■ **What is being asked**:
Keeping each word and mark in place, write out the full listing once more.
⁂
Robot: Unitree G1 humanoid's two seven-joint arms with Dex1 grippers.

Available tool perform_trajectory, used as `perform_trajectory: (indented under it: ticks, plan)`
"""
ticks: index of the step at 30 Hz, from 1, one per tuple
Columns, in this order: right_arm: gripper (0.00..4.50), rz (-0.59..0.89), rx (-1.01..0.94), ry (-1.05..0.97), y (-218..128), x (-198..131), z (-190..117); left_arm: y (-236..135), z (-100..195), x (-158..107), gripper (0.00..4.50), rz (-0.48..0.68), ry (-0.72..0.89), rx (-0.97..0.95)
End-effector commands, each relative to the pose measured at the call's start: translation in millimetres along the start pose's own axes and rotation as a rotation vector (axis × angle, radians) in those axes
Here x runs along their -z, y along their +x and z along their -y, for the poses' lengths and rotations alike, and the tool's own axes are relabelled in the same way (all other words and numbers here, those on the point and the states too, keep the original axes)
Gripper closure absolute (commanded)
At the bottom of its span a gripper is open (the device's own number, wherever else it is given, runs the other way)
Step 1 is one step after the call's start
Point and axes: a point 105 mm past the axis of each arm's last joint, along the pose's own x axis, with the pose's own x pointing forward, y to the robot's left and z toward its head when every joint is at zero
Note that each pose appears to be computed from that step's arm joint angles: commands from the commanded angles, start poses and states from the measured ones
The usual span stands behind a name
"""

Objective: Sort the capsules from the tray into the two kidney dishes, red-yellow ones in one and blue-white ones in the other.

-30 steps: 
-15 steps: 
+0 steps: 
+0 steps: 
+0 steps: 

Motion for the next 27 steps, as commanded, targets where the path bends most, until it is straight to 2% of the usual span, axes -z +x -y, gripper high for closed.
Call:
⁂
■ **Response to the task**:
Robot: Unitree G1 humanoid's two seven-joint arms with Dex1 grippers.

Available tool perform_trajectory, used as `perform_trajectory: (indented under it: ticks, plan)`
"""
ticks: index of the step at 30 Hz, from 1, one per tuple
Columns, in this order: right_arm: gripper (0.00..4.50), rz (-0.59..0.89), rx (-1.01..0.94), ry (-1.05..0.97), y (-218..128), x (-198..131), z (-190..117); left_arm: y (-236..135), z (-100..195), x (-158..107), gripper (0.00..4.50), rz (-0.48..0.68), ry (-0.72..0.89), rx (-0.97..0.95)
End-effector commands, each relative to the pose measured at the call's start: translation in millimetres along the start pose's own axes and rotation as a rotation vector (axis × angle, radians) in those axes
Here x runs along their -z, y along their +x and z along their -y, for the poses' lengths and rotations alike, and the tool's own axes are relabelled in the same way (all other words and numbers here, those on the point and the states too, keep the original axes)
Gripper closure absolute (commanded)
At the bottom of its span a gripper is open (the device's own number, wherever else it is given, runs the other way)
Step 1 is one step after the call's start
Point and axes: a point 105 mm past the axis of each arm's last joint, along the pose's own x axis, with the pose's own x pointing forward, y to the robot's left and z toward its head when every joint is at zero
Note that each pose appears to be computed from that step's arm joint angles: commands from the commanded angles, start poses and states from the measured ones
The usual span stands behind a name
"""

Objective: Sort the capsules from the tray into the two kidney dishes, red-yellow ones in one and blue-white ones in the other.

-30 steps: 
-15 steps: 
+0 steps: 
+0 steps: 
+0 steps: 

Motion for the next 27 steps, as commanded, targets where the path bends most, until it is straight to 2% of the usual span, axes -z +x -y, gripper high for closed.
Call:

This output is complete as it stands.